*** Materials provided Section Begins ***

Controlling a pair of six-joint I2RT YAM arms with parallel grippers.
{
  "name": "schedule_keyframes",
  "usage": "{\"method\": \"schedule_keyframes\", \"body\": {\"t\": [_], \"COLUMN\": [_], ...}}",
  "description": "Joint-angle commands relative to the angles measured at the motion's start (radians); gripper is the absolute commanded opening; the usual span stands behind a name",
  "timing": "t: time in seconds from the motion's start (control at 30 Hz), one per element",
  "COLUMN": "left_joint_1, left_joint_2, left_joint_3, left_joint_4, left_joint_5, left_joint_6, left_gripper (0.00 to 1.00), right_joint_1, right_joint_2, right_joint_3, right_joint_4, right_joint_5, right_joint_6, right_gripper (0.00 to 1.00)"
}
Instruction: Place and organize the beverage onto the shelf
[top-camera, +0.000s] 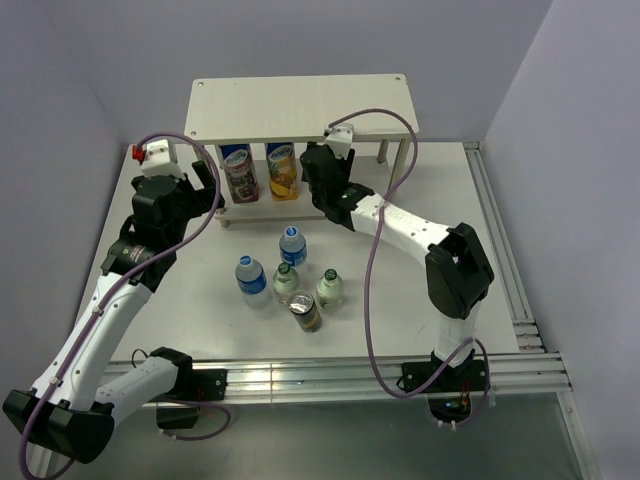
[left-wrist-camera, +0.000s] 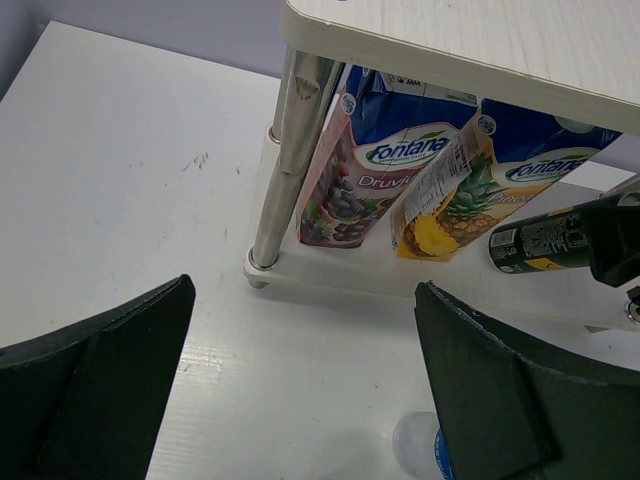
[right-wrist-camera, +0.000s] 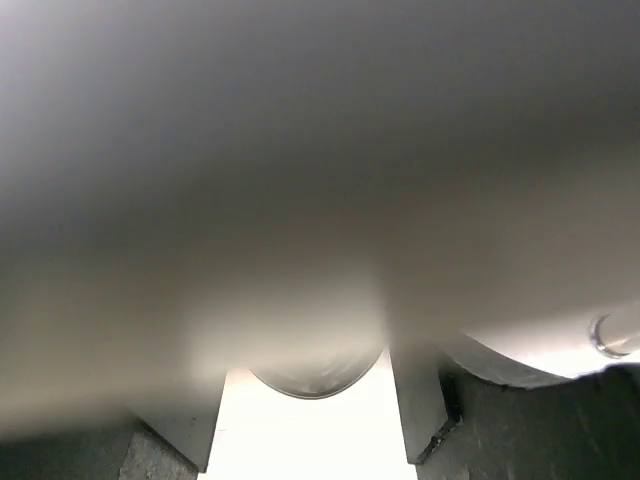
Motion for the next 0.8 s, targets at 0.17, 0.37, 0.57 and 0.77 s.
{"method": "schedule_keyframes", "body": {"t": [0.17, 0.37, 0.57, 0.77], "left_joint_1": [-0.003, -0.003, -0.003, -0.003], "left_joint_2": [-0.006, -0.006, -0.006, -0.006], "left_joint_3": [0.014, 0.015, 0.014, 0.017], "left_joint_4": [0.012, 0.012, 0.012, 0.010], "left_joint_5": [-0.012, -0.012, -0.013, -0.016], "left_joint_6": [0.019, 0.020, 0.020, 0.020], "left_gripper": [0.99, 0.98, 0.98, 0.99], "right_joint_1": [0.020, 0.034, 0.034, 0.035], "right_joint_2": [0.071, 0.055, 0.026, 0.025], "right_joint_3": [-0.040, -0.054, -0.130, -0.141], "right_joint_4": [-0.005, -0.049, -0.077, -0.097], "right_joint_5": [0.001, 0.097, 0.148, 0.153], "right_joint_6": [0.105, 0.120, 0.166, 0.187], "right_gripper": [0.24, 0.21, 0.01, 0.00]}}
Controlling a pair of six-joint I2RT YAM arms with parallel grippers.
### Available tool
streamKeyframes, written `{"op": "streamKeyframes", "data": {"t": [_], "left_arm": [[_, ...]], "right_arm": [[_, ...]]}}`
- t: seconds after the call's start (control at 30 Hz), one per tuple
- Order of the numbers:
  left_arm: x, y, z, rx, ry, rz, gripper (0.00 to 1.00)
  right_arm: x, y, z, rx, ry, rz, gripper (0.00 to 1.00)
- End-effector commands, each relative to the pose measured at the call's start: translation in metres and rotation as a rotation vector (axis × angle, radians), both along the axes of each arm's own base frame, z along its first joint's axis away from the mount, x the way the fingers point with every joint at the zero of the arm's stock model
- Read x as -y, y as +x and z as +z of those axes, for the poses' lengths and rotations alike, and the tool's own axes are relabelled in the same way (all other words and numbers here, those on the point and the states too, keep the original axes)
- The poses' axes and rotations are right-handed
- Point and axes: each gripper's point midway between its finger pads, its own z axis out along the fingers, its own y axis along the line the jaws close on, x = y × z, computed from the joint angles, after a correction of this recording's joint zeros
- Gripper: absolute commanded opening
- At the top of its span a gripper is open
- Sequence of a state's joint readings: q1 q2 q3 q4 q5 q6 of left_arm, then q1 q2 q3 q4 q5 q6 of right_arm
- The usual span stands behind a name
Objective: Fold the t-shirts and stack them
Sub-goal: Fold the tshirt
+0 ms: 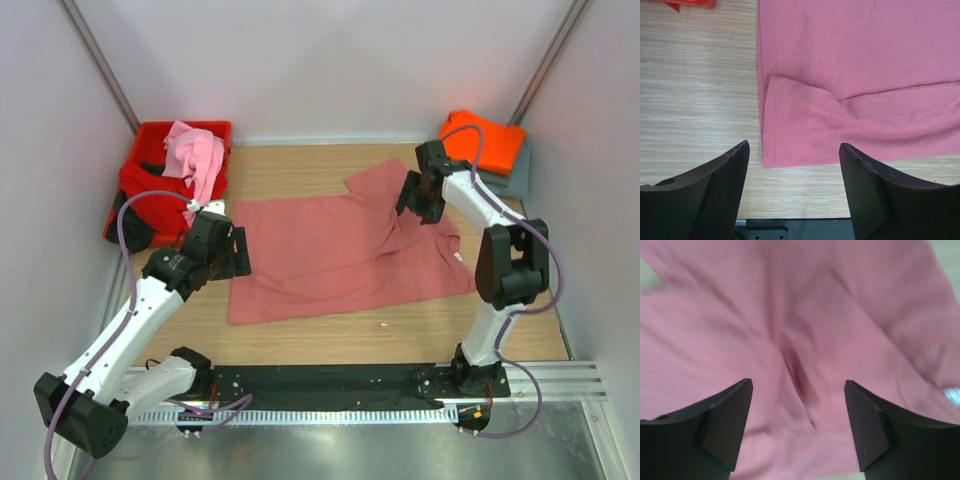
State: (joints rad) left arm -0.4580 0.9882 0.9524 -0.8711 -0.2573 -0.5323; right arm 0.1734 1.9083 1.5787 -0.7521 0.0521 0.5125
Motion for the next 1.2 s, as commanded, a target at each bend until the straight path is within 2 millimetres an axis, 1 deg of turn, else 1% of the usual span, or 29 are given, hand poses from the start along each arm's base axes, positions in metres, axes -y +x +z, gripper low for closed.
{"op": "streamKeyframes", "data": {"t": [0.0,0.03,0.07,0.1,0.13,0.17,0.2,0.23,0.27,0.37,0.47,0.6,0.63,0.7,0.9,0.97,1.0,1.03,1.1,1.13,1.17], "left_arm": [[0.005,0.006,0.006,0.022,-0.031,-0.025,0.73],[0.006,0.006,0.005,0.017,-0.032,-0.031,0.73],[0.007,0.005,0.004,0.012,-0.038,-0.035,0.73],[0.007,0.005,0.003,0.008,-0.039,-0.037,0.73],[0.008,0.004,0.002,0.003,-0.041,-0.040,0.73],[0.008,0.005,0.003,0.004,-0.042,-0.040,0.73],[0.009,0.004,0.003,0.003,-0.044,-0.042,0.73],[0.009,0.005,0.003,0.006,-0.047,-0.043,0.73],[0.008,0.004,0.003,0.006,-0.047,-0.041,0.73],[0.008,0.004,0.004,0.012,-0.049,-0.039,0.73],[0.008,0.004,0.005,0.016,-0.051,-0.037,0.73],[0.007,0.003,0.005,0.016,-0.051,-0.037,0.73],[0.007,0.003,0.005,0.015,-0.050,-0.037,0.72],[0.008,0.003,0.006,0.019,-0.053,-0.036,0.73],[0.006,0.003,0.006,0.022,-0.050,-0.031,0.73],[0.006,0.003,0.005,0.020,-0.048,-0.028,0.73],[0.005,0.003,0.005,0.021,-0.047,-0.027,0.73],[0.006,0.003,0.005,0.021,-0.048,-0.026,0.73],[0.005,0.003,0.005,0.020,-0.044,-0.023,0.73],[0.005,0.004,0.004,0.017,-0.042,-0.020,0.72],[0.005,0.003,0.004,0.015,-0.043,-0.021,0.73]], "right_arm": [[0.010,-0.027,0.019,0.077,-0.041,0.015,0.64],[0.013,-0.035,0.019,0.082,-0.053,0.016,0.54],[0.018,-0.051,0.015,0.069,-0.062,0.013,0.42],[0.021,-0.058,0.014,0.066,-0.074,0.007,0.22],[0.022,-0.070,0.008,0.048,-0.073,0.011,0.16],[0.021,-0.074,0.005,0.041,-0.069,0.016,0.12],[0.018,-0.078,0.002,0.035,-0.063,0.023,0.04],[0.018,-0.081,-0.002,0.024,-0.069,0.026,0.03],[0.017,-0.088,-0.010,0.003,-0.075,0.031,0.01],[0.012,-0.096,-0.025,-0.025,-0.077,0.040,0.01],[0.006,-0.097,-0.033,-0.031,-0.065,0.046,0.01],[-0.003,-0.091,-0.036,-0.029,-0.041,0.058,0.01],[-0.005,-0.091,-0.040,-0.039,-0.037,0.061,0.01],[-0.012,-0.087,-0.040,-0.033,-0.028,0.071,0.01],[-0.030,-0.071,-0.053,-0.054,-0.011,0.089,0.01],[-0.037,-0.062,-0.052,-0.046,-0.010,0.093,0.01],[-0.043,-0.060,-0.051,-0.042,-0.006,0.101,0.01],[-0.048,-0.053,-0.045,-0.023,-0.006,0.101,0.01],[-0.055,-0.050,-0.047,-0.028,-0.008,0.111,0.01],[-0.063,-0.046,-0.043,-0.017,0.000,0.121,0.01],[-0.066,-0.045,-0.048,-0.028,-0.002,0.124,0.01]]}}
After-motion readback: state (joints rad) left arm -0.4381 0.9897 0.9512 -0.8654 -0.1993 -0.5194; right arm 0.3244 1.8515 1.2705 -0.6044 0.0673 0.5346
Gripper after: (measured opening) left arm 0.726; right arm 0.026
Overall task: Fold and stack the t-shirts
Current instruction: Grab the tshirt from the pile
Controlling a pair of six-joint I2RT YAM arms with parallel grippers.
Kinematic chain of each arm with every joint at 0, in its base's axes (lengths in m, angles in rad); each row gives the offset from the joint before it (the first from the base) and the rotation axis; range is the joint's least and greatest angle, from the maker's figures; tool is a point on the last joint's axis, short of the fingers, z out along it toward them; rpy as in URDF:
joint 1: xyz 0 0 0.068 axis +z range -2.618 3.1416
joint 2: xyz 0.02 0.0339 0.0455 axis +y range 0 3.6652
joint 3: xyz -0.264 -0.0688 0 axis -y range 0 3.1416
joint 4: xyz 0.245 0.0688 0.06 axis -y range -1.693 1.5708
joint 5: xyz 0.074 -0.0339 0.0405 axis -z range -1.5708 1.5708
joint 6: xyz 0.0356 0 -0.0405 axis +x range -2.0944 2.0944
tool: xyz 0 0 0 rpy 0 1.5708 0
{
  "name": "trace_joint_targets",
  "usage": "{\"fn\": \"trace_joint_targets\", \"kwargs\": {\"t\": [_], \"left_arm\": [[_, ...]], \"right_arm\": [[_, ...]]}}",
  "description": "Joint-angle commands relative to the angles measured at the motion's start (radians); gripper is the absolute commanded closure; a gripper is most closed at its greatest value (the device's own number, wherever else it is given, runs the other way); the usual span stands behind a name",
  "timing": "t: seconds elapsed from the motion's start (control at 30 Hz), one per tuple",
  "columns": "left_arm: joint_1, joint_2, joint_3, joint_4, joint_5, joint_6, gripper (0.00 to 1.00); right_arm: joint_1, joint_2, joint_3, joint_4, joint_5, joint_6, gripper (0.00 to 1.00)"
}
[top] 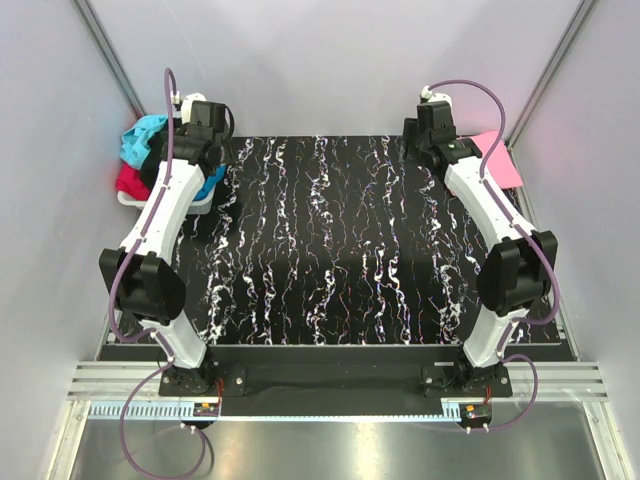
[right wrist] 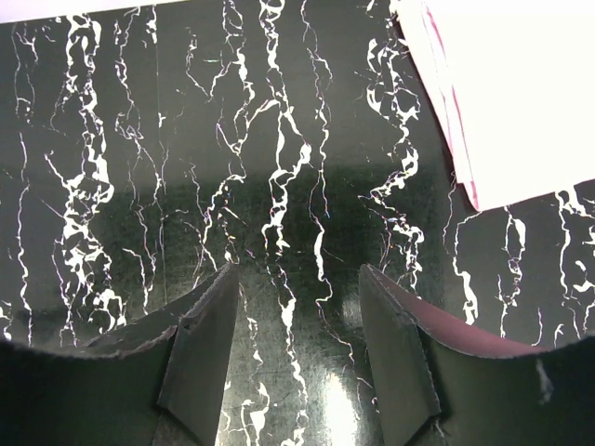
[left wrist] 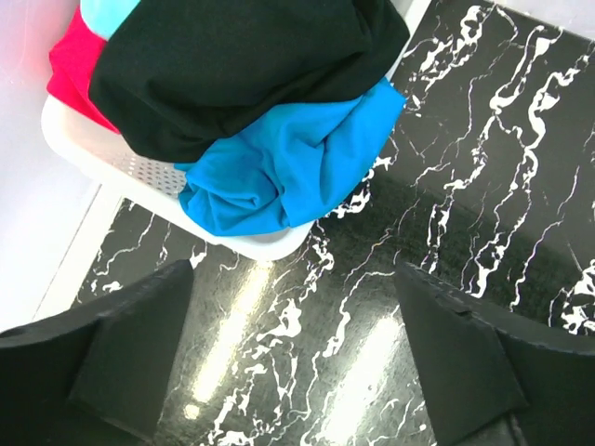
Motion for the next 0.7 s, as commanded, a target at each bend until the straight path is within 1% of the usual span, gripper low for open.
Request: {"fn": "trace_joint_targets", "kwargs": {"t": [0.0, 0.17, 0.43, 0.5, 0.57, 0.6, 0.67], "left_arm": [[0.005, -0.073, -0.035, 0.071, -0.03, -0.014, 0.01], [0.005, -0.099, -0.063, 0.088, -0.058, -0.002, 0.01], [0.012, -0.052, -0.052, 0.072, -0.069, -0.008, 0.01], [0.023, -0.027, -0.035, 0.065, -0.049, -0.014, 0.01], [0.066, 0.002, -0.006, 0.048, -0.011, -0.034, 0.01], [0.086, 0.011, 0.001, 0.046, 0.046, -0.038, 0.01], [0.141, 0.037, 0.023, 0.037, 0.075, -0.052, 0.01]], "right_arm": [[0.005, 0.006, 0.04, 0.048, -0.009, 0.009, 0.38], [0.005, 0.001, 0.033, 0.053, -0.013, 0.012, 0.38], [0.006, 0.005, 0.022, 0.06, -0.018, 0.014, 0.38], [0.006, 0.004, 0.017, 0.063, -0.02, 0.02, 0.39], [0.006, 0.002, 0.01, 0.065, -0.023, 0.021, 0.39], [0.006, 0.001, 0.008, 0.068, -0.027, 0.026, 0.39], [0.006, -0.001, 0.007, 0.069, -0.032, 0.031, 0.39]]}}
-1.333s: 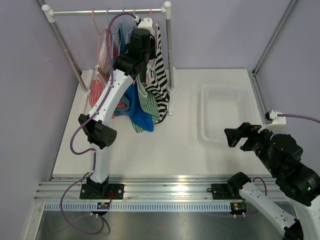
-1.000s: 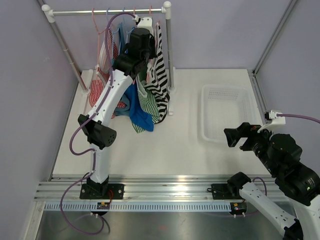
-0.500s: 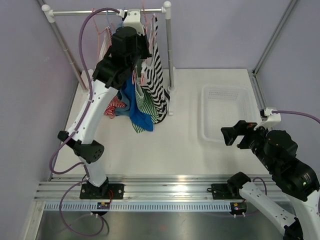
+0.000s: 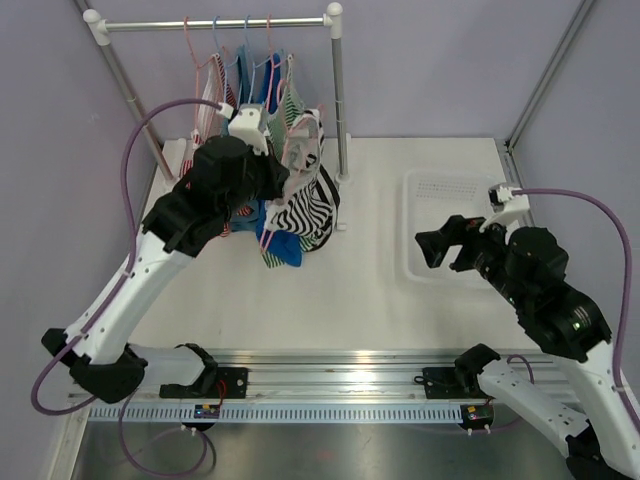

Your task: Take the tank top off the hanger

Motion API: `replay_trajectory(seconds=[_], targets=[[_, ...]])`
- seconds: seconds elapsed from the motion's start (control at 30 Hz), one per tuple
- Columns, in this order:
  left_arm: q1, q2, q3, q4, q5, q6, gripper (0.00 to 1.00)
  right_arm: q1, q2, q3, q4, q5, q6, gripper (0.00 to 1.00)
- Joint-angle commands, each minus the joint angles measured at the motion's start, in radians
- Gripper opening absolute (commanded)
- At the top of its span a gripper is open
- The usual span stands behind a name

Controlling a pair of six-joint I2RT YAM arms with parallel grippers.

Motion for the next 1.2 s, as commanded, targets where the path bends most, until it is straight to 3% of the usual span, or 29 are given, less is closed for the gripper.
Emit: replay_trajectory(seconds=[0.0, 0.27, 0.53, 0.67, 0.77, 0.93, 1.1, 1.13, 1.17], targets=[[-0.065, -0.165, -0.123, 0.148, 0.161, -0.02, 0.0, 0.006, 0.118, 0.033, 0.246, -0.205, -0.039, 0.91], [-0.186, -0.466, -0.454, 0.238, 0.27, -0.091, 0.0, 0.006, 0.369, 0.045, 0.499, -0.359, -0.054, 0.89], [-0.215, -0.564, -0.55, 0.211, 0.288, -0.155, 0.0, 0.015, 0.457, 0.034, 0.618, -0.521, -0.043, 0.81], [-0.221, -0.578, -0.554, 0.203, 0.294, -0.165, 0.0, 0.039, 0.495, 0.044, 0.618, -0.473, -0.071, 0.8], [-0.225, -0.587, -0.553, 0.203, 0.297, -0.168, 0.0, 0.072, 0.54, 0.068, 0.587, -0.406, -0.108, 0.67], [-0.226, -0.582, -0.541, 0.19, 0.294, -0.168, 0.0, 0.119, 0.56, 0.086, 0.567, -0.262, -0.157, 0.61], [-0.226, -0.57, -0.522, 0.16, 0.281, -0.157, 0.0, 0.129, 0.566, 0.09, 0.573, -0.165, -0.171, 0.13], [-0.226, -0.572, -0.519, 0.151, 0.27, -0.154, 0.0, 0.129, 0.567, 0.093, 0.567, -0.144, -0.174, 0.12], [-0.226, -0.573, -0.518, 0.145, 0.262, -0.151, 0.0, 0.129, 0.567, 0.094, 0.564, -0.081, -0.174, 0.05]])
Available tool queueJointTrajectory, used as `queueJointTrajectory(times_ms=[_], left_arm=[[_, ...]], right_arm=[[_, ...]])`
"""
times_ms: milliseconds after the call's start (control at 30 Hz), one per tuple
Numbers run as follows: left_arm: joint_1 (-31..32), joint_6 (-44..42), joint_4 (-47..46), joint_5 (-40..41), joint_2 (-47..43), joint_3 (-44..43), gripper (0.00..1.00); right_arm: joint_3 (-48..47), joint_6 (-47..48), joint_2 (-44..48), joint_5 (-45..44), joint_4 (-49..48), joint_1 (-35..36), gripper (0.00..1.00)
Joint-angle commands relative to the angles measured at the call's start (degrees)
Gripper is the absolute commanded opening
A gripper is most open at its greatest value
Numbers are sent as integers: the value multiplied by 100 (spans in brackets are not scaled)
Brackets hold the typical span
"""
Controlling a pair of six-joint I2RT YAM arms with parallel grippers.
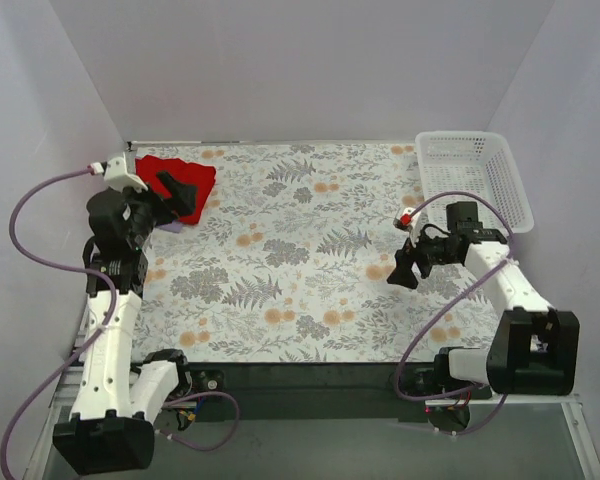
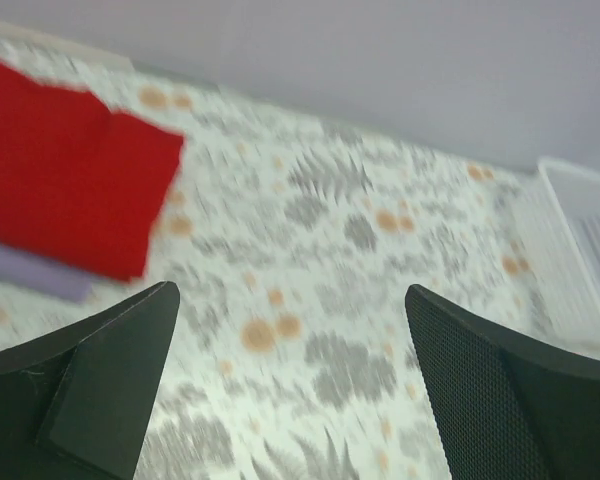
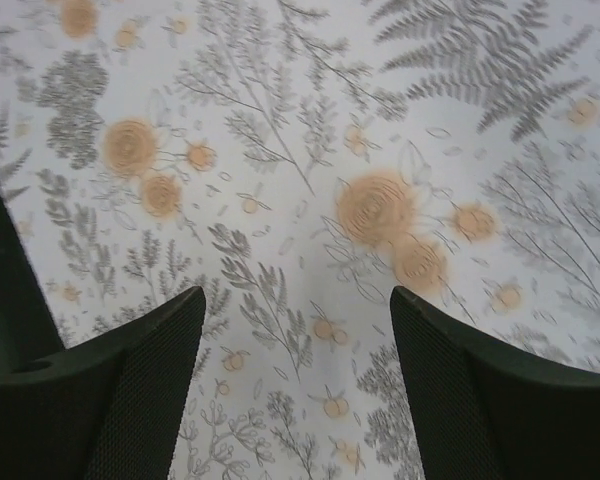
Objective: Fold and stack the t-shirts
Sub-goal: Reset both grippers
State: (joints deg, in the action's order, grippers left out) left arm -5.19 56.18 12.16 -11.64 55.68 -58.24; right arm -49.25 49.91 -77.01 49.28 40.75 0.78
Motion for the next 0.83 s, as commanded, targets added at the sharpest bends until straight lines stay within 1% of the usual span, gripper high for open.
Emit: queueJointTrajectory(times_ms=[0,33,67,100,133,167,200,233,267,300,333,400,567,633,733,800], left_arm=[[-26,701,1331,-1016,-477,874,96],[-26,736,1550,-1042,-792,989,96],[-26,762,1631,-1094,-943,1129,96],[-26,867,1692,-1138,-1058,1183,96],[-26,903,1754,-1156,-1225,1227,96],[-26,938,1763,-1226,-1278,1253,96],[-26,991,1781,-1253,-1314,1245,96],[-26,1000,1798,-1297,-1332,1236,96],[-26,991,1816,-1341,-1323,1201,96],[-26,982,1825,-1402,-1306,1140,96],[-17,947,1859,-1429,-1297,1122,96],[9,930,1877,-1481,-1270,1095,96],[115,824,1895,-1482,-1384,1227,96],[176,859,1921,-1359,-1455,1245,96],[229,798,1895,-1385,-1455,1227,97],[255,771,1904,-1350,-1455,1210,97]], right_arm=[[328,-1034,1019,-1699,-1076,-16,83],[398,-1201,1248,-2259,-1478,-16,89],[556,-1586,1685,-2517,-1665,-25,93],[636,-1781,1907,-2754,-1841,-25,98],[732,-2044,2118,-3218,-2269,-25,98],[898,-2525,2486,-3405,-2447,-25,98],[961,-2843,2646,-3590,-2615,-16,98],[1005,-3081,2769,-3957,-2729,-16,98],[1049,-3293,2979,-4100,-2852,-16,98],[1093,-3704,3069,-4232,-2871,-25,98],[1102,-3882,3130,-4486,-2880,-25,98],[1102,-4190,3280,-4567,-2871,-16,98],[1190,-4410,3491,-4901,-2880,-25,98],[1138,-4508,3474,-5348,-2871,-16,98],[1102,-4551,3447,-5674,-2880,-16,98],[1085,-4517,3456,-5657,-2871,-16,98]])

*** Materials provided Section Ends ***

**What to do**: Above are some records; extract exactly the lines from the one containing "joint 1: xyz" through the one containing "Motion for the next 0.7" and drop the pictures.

**Answer space**:
joint 1: xyz 0 0 0.068 axis +z range -2.618 3.1416
joint 2: xyz 0.02 0.0339 0.0455 axis +y range 0 3.6652
joint 3: xyz -0.264 -0.0688 0 axis -y range 0 3.1416
joint 4: xyz 0.245 0.0688 0.06 axis -y range -1.693 1.5708
joint 5: xyz 0.074 -0.0339 0.0405 axis -z range -1.5708 1.5708
joint 6: xyz 0.0356 0 -0.0405 axis +x range -2.0944 2.0944
tool: xyz 0 0 0 rpy 0 1.5708 0
{
  "name": "trace_joint_targets",
  "usage": "{\"fn\": \"trace_joint_targets\", \"kwargs\": {\"t\": [_], \"left_arm\": [[_, ...]], \"right_arm\": [[_, ...]]}}",
  "description": "Joint-angle commands relative to the angles measured at the motion's start (radians); gripper is the absolute commanded closure; a gripper is most closed at its greatest value (the device's own number, wherever else it is given, runs the other way); the usual span stands behind a name",
  "timing": "t: seconds elapsed from the motion's start (control at 30 Hz), one per tuple",
  "columns": "left_arm: joint_1, joint_2, joint_3, joint_4, joint_5, joint_6, gripper (0.00 to 1.00); right_arm: joint_1, joint_2, joint_3, joint_4, joint_5, joint_6, gripper (0.00 to 1.00)"
}
[top] 
[right wrist] 
[left wrist] 
Motion for the next 0.7 s, as commanded, a target at each bend until the straight path is within 1% of the usual span, gripper low for open.

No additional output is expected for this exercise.